### Assigned task
From the records below, copy out exactly the lines from the one containing "From the image above, could you locate the white cable" to the one containing "From the image above, could you locate the black cable", both included. Add nothing else.

### Data in this exercise
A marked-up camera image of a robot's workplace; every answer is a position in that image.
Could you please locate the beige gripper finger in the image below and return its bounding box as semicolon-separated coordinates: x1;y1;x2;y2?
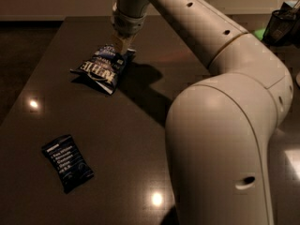
123;36;135;53
112;33;124;53

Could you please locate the blue kettle chip bag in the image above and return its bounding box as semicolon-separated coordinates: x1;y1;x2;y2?
71;44;136;95

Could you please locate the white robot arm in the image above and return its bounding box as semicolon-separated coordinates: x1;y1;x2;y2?
112;0;293;225

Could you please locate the dark blue protein bar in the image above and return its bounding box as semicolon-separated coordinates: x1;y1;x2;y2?
41;134;94;193

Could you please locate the black mesh container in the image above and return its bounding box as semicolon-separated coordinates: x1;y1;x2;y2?
262;0;300;47

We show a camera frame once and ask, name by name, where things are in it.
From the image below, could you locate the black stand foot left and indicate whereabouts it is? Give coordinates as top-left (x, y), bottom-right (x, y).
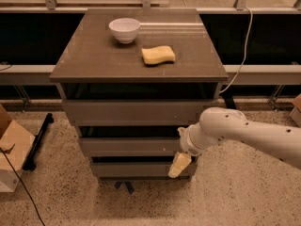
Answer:
top-left (23, 113), bottom-right (54, 170)

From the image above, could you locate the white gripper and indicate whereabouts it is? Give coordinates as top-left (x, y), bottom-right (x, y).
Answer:
top-left (168, 123), bottom-right (203, 178)

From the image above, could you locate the white cable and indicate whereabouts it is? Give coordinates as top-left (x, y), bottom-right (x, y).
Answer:
top-left (218, 7), bottom-right (254, 95)

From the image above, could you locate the grey middle drawer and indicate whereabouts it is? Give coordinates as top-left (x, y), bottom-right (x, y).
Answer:
top-left (79, 137), bottom-right (182, 157)

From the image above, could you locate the white ceramic bowl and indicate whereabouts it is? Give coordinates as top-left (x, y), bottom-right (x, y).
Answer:
top-left (109, 18), bottom-right (140, 44)

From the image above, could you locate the black cable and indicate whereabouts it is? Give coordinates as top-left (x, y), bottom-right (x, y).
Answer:
top-left (0, 147), bottom-right (47, 226)

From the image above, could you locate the black post behind cabinet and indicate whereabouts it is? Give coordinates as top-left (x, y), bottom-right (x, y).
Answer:
top-left (221, 87), bottom-right (236, 109)

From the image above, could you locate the cardboard box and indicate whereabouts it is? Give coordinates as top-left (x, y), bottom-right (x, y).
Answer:
top-left (290, 94), bottom-right (301, 127)
top-left (0, 105), bottom-right (35, 192)

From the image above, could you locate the cardboard box right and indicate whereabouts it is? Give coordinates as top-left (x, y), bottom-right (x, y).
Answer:
top-left (290, 94), bottom-right (301, 127)

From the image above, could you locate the cardboard box left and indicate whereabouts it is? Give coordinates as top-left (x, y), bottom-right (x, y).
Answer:
top-left (0, 105), bottom-right (35, 192)

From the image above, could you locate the grey bottom drawer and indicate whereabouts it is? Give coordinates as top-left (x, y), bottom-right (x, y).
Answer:
top-left (89, 161), bottom-right (198, 178)

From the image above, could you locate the grey drawer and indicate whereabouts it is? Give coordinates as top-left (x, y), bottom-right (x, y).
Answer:
top-left (62, 100), bottom-right (217, 126)
top-left (89, 161), bottom-right (198, 178)
top-left (79, 137), bottom-right (182, 157)

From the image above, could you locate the yellow sponge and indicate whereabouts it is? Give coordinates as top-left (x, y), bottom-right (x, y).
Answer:
top-left (141, 45), bottom-right (176, 65)

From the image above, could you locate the grey top drawer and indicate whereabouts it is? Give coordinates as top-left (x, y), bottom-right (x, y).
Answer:
top-left (62, 100), bottom-right (217, 126)

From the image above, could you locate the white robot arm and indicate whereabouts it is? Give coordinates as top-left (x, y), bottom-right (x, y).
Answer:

### Solution
From the image above, could you locate the white cable and indicate whereabouts it is? Give coordinates as top-left (x, y), bottom-right (x, y).
Answer:
top-left (218, 7), bottom-right (254, 95)

From the image above, could you locate the grey middle drawer and indicate whereabouts it is? Give coordinates as top-left (x, y), bottom-right (x, y).
Answer:
top-left (79, 137), bottom-right (182, 157)

From the image above, could you locate the white ceramic bowl and indicate whereabouts it is? Give coordinates as top-left (x, y), bottom-right (x, y).
Answer:
top-left (109, 18), bottom-right (140, 44)

From the image above, could you locate the black cable and indicate whereabouts it is? Give coordinates as top-left (x, y), bottom-right (x, y).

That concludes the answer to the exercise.